# Bartlett’s test (homogeneity of variances)

Bartlett’s test answers a very specific question:

> **Do several groups look like they come from populations with the same variance?**

It is most commonly used as a **variance-assumption check** before procedures that assume *equal variances* (homoscedasticity), such as:

- one-way **ANOVA**
- classical linear models with homoscedastic Gaussian noise

Because Bartlett’s test is derived under **normality**, it can be *too eager* to reject when the data are heavy‑tailed or skewed.

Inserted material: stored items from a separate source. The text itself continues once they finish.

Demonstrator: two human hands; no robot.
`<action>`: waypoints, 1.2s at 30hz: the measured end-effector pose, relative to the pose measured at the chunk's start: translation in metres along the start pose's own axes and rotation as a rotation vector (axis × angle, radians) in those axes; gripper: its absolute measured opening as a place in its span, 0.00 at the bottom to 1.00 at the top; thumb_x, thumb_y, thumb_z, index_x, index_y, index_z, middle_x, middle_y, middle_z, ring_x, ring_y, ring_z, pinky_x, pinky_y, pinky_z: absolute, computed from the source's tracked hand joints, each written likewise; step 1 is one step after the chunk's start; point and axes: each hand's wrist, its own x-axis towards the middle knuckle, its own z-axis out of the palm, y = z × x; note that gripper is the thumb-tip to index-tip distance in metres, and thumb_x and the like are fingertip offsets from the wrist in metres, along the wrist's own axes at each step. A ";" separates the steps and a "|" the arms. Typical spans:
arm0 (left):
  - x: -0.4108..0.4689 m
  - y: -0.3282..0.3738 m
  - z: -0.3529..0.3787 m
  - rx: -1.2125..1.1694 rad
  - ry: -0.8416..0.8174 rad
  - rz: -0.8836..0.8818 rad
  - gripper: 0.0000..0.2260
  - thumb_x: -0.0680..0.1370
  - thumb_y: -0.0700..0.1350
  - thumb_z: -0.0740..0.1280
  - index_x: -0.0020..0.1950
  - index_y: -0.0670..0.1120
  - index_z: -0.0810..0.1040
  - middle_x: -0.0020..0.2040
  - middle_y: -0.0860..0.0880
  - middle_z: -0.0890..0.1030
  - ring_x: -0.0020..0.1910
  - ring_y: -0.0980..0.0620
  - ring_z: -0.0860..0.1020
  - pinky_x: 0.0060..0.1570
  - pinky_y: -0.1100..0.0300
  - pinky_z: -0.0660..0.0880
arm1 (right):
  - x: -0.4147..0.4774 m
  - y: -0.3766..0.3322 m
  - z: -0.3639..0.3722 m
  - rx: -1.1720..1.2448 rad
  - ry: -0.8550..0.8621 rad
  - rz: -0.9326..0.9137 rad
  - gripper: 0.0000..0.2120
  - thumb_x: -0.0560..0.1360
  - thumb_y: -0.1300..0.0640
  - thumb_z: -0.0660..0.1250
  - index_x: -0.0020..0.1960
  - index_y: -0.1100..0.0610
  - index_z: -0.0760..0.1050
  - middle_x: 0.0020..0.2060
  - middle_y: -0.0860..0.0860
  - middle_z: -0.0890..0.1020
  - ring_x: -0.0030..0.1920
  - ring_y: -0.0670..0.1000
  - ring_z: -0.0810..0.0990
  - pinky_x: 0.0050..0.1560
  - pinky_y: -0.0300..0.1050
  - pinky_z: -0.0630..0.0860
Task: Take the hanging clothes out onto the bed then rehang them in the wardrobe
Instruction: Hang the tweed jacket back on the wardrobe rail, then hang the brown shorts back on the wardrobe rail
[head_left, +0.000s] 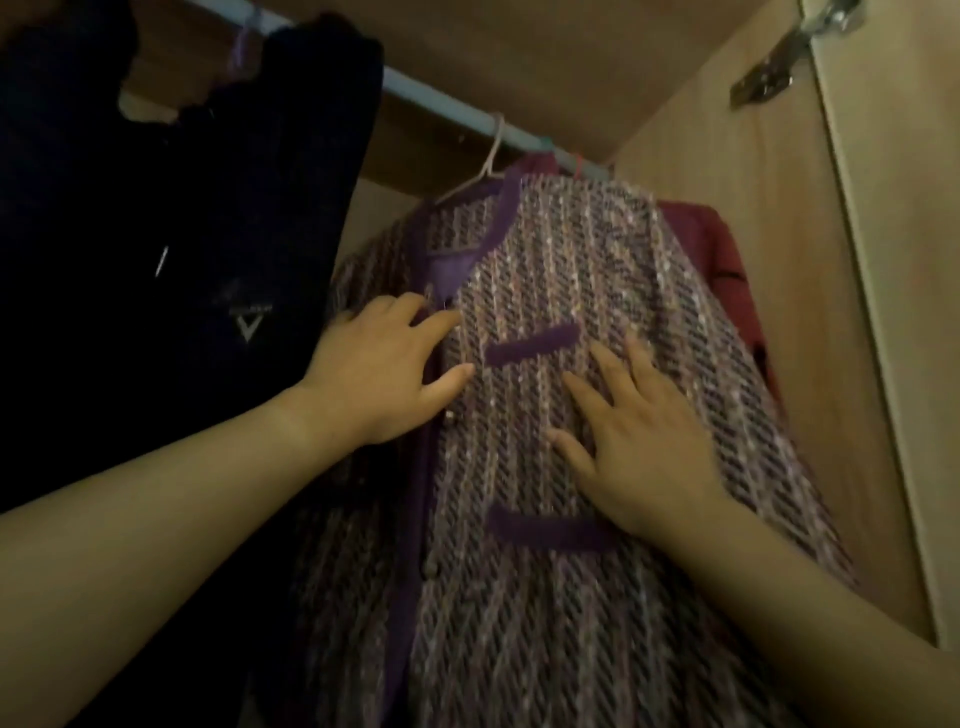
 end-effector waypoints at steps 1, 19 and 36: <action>-0.014 0.007 0.002 -0.019 -0.020 0.010 0.36 0.70 0.69 0.41 0.73 0.55 0.61 0.68 0.47 0.68 0.66 0.45 0.67 0.56 0.49 0.71 | -0.014 -0.002 0.002 -0.005 -0.009 0.003 0.31 0.73 0.37 0.49 0.63 0.56 0.76 0.67 0.58 0.72 0.68 0.64 0.67 0.63 0.59 0.69; -0.273 0.101 0.028 -0.544 -0.447 0.091 0.28 0.76 0.65 0.49 0.70 0.52 0.69 0.66 0.47 0.72 0.65 0.45 0.71 0.60 0.47 0.71 | -0.291 -0.056 -0.063 0.211 -0.414 0.087 0.24 0.77 0.41 0.54 0.65 0.54 0.74 0.68 0.56 0.70 0.70 0.58 0.66 0.68 0.56 0.62; -0.495 0.282 -0.104 -1.172 -0.872 0.727 0.26 0.75 0.62 0.52 0.67 0.50 0.72 0.62 0.46 0.76 0.60 0.43 0.74 0.58 0.46 0.69 | -0.593 -0.119 -0.324 -0.103 -1.017 0.897 0.25 0.77 0.38 0.52 0.63 0.51 0.74 0.66 0.53 0.73 0.68 0.59 0.69 0.65 0.62 0.64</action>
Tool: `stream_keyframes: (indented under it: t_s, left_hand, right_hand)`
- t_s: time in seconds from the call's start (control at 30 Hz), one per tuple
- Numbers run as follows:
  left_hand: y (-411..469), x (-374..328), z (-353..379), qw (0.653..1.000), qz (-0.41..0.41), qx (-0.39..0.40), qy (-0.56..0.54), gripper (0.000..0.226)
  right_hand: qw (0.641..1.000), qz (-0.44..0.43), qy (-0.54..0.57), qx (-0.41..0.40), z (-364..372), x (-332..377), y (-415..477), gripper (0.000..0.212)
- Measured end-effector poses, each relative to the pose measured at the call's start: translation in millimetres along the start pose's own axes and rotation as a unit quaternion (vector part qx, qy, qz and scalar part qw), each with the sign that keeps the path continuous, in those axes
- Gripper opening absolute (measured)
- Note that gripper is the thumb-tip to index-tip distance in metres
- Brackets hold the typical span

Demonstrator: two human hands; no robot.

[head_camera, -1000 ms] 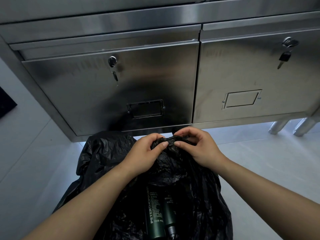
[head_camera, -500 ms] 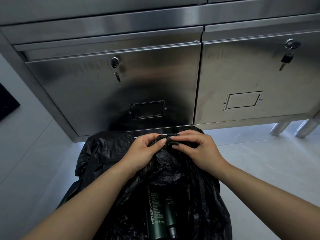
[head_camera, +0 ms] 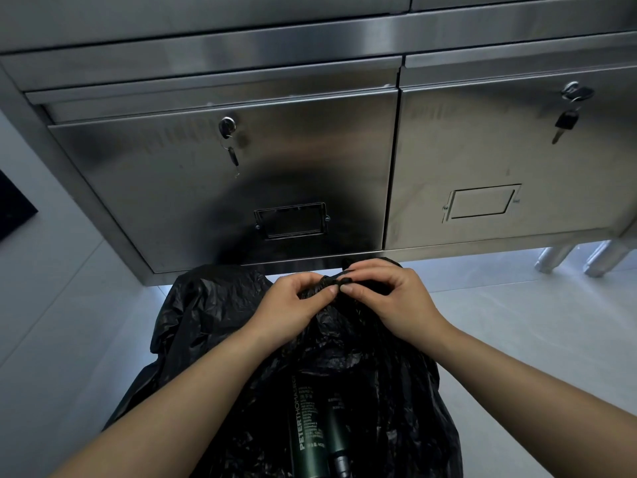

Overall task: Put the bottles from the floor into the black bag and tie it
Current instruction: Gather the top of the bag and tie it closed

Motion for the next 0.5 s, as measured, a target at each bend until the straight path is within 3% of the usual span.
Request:
stream_keyframes:
  t_s: [0.17,0.33,0.5]
  left_hand:
    - [1,-1,-2,0.994,-0.058,-0.016,-0.096,0.02]
    - [0,0,-2,1.0,-0.021,-0.001,0.002,0.017]
    - [2,0,-2,1.0,-0.001,0.007,0.014,0.015]
  right_hand:
    - [0.999,0.035,0.004,-0.039,-5,-9,0,0.017]
    - [0.994,0.076,0.027,-0.068,-12,-22,-3,0.009]
    - [0.973,0.163,0.087,-0.136,-20,-35,-9,0.006]
Point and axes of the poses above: each hand's wrist, its own y-axis towards the middle knuckle, its own z-axis out of the palm, x = y × z, the point moved 3 cm from there along y, towards the middle knuckle, and after that the axes turned 10 degrees about y, right-handed, at the moved point
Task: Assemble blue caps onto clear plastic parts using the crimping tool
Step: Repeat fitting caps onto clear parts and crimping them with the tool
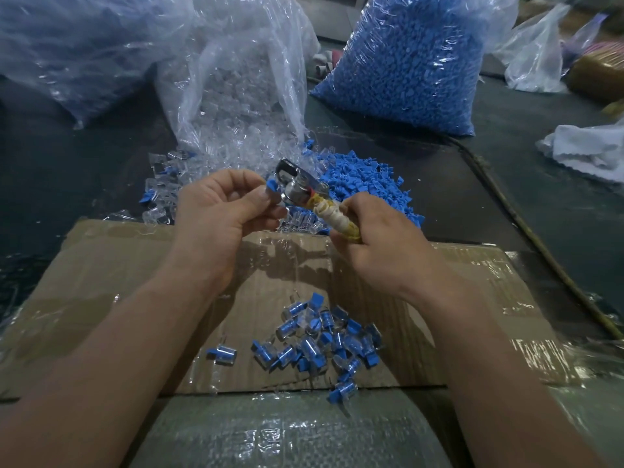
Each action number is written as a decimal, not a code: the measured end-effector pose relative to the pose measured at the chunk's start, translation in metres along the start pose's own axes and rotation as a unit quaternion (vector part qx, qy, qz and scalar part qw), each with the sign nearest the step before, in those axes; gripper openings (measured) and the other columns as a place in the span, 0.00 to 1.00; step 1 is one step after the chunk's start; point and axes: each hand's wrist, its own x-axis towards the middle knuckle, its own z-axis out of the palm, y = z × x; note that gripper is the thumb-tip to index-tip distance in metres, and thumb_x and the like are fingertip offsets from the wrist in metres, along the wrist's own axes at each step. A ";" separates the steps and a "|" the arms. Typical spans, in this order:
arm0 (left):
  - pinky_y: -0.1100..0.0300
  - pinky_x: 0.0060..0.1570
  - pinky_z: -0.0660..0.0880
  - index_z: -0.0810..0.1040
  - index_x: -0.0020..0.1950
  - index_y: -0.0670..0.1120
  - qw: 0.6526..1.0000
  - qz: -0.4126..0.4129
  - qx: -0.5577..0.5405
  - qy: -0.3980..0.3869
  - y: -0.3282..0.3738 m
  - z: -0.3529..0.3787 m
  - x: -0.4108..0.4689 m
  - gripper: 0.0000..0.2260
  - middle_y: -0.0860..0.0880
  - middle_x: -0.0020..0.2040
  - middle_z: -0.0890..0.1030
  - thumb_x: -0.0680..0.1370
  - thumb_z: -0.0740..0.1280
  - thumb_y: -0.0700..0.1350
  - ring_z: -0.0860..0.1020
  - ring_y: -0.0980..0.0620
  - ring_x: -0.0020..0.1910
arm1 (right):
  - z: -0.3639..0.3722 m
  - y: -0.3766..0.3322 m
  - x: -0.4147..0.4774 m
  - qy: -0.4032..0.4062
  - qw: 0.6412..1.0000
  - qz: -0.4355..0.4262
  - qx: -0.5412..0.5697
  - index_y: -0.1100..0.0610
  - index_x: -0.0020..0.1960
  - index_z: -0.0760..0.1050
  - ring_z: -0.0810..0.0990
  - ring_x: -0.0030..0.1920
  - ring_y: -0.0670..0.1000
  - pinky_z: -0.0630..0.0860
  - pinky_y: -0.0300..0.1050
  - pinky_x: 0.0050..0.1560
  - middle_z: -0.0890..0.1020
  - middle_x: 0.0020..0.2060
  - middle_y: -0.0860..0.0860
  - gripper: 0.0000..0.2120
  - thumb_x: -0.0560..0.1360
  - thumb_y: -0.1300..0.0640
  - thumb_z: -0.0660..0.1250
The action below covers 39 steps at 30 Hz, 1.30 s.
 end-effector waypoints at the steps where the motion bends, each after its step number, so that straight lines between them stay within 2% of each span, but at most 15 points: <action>1: 0.66 0.31 0.77 0.75 0.39 0.42 1.000 0.002 0.002 -0.001 0.000 0.000 0.000 0.03 0.49 0.30 0.81 0.69 0.66 0.35 0.80 0.55 0.30 | 0.000 0.000 0.000 -0.005 1.000 0.002 0.003 0.49 0.50 0.61 0.64 0.37 0.39 0.57 0.33 0.34 0.65 0.39 0.41 0.09 0.76 0.54 0.62; 16: 0.66 0.31 0.76 0.75 0.39 0.42 1.000 0.020 0.016 0.001 -0.001 0.000 0.000 0.06 0.49 0.30 0.81 0.72 0.64 0.32 0.80 0.55 0.30 | 0.000 -0.002 0.000 -0.042 0.999 -0.010 0.012 0.49 0.50 0.62 0.65 0.38 0.40 0.59 0.33 0.35 0.66 0.39 0.41 0.07 0.76 0.53 0.61; 27: 0.66 0.30 0.76 0.74 0.39 0.45 0.996 0.076 0.047 0.017 -0.001 0.005 -0.006 0.06 0.52 0.29 0.81 0.72 0.65 0.34 0.79 0.57 0.29 | 0.006 -0.005 0.002 -0.010 1.000 -0.021 0.000 0.48 0.45 0.62 0.65 0.35 0.40 0.60 0.40 0.33 0.67 0.35 0.41 0.09 0.74 0.55 0.63; 35: 0.65 0.32 0.78 0.75 0.39 0.45 0.994 0.074 0.070 0.035 -0.002 0.003 -0.005 0.07 0.52 0.30 0.81 0.73 0.65 0.34 0.80 0.55 0.30 | 0.010 -0.008 0.001 0.034 0.999 -0.020 -0.009 0.48 0.43 0.63 0.65 0.33 0.39 0.58 0.37 0.30 0.67 0.33 0.41 0.09 0.73 0.57 0.64; 39: 0.65 0.32 0.77 0.75 0.39 0.45 0.994 0.070 0.073 0.039 -0.002 0.003 -0.005 0.08 0.52 0.30 0.81 0.74 0.65 0.33 0.79 0.55 0.30 | 0.012 -0.005 0.002 0.030 0.999 -0.021 -0.016 0.47 0.46 0.63 0.64 0.35 0.38 0.59 0.34 0.33 0.66 0.35 0.40 0.10 0.74 0.57 0.64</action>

In those cases, consider robust alternatives like **Levene / Brown–Forsythe**.

---

## Learning goals
- State the null/alternative hypotheses for Bartlett’s test.
- Understand the “why”: Bartlett as a likelihood‑ratio test under normality.
- Implement the statistic from scratch with **NumPy only**.
- Estimate p-values and critical values via **Monte Carlo** (NumPy only).
- Use Plotly visuals to build intuition and interpret results.


## Prerequisites
- Sample variance (unbiased, `ddof=1`)
- Logs and basic algebra
- Hypothesis testing basics: p-values, significance level α


## What Bartlett’s test tests

Assume we have `k` independent groups:

- group *i* has observations $x_{i1},\ldots,x_{in_i}$
- each group is (approximately) normal with variance $\sigma_i^2$

### Hypotheses
- **$H_0$**: $\sigma_1^2 = \sigma_2^2 = \cdots = \sigma_k^2$ (all variances equal)
- **$H_1$**: not all $\sigma_i^2$ are equal

The test produces a statistic $T$ that (under $H_0$ and normality) is approximately:

$$T \sim \chi^2_{k-1}$$

So **large** values of $T$ are evidence *against* equal variances.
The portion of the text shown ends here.